→ The problem: Wherever the word "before" occurs in the listing below, copy that whole line.

▼

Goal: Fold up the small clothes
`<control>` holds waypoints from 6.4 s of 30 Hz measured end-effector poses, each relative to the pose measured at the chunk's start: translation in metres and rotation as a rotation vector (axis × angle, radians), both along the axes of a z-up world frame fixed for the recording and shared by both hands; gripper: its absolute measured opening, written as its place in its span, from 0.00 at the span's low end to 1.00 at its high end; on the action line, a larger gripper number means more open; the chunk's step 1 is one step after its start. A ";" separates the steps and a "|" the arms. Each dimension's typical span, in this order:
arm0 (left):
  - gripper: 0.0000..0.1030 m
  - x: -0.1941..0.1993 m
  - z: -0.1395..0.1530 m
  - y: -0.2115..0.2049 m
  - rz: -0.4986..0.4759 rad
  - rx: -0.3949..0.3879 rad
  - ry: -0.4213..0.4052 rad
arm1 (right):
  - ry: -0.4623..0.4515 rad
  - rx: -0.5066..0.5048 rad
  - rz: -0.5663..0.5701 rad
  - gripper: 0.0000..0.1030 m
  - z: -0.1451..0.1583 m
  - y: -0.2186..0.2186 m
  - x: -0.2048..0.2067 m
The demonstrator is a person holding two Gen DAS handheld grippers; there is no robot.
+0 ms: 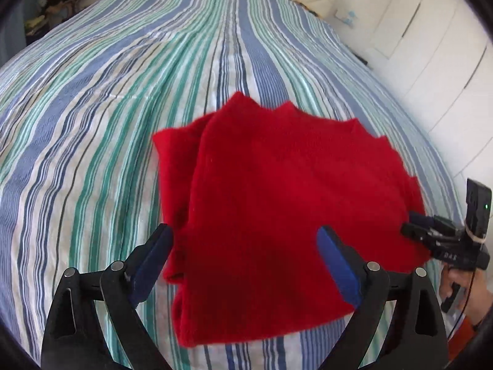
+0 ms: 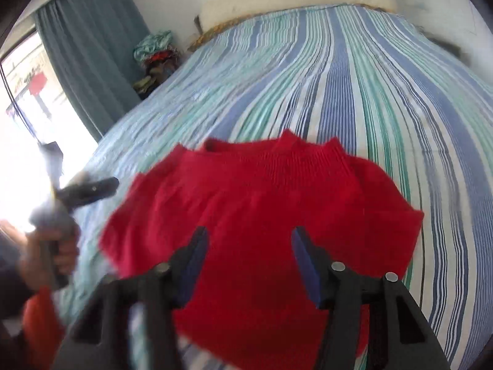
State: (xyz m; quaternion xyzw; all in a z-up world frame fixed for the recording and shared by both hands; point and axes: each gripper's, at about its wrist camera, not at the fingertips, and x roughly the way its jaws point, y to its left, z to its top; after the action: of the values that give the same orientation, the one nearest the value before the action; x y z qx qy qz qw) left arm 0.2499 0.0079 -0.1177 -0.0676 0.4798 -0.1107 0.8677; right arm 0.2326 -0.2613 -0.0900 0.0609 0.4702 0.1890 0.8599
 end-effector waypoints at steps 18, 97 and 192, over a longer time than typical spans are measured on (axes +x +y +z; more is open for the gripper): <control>0.91 -0.131 0.014 -0.019 0.054 0.127 -0.058 | 0.046 -0.108 -0.057 0.52 -0.015 0.026 -0.120; 1.00 -0.140 -0.047 0.022 0.110 0.216 -0.087 | 0.139 0.306 0.342 0.66 0.064 0.254 0.031; 0.21 0.016 -0.018 0.054 0.036 -0.339 0.216 | 0.326 0.503 -0.190 0.32 -0.079 0.100 0.029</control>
State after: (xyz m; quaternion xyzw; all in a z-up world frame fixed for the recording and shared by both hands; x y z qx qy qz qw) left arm 0.2655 0.0619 -0.1360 -0.2326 0.5432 -0.1663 0.7894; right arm 0.2616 -0.1613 -0.1689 0.3448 0.5327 0.2057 0.7450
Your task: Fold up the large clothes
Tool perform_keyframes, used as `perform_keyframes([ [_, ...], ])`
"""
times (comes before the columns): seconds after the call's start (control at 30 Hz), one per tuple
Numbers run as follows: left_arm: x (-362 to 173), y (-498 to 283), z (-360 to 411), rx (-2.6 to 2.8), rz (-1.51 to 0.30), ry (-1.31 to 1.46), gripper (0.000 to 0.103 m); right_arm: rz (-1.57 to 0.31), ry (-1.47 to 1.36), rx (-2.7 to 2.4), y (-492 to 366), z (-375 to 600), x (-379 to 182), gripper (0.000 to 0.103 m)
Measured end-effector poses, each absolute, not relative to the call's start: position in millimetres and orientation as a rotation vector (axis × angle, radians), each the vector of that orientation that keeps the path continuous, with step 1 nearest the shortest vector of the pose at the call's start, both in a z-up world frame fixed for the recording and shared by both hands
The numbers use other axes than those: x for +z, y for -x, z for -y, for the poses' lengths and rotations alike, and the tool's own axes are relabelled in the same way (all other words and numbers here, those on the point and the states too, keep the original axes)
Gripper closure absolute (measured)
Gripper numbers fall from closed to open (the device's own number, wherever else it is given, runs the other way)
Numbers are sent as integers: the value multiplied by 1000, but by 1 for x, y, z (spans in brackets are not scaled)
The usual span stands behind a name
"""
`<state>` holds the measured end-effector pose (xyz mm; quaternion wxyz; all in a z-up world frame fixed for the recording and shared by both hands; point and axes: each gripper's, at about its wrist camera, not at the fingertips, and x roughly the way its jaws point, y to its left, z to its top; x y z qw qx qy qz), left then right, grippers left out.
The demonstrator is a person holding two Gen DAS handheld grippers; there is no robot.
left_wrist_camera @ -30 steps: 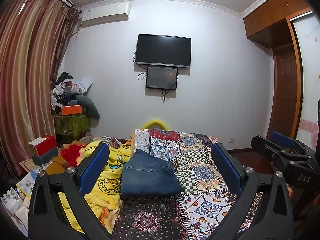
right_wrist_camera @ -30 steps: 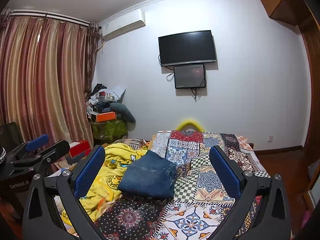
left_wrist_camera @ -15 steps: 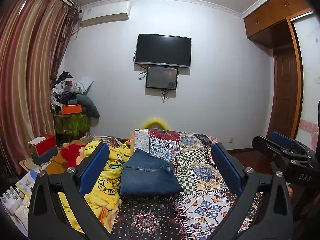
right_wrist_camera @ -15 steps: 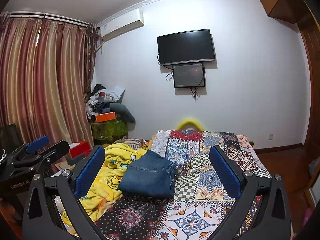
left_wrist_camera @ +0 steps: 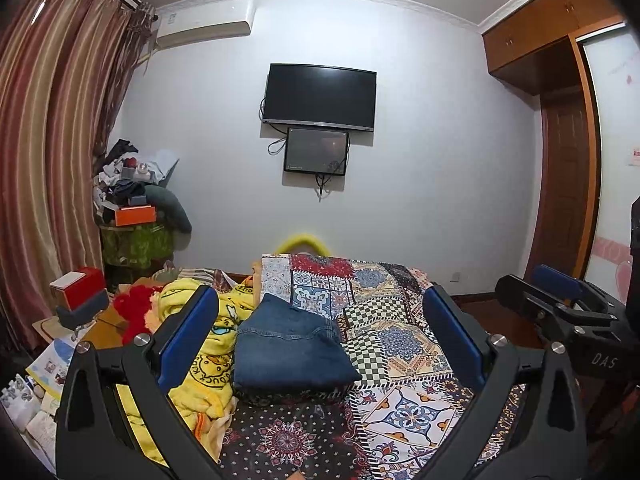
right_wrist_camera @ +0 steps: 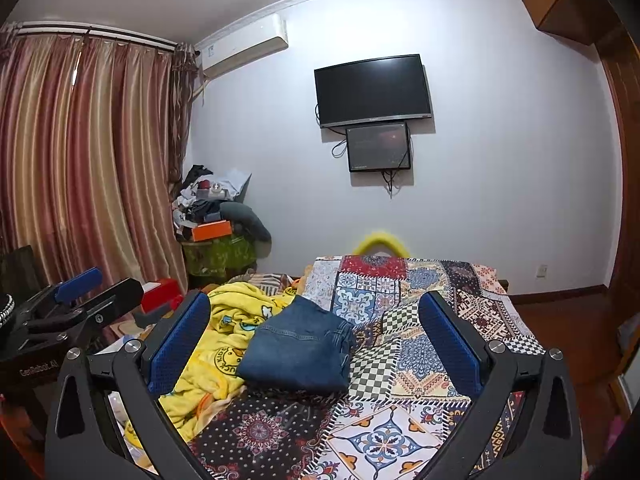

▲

→ Solution for this exercise:
State: (xyz m; quaternion xyzw; all in a z-up world frame fixed for the recording and shared by both hands; point and axes: each gripper's, at about its wrist camera, not at the fingertips, and x roughly the way its jaws point, y to its left, z to its top; after the action: of the values that give the same orientation, the one nearest the value before the action; x y z qx qy qz qw) left arm 0.2499 0.0079 -0.1177 -0.0676 0.4798 -0.1107 0.8677; right arm 0.2326 -0.2613 -0.0900 0.0609 0.4702 0.1890 0.8599
times (comes before the columns): seconds after the call's start (control at 30 Hz), one per tuple

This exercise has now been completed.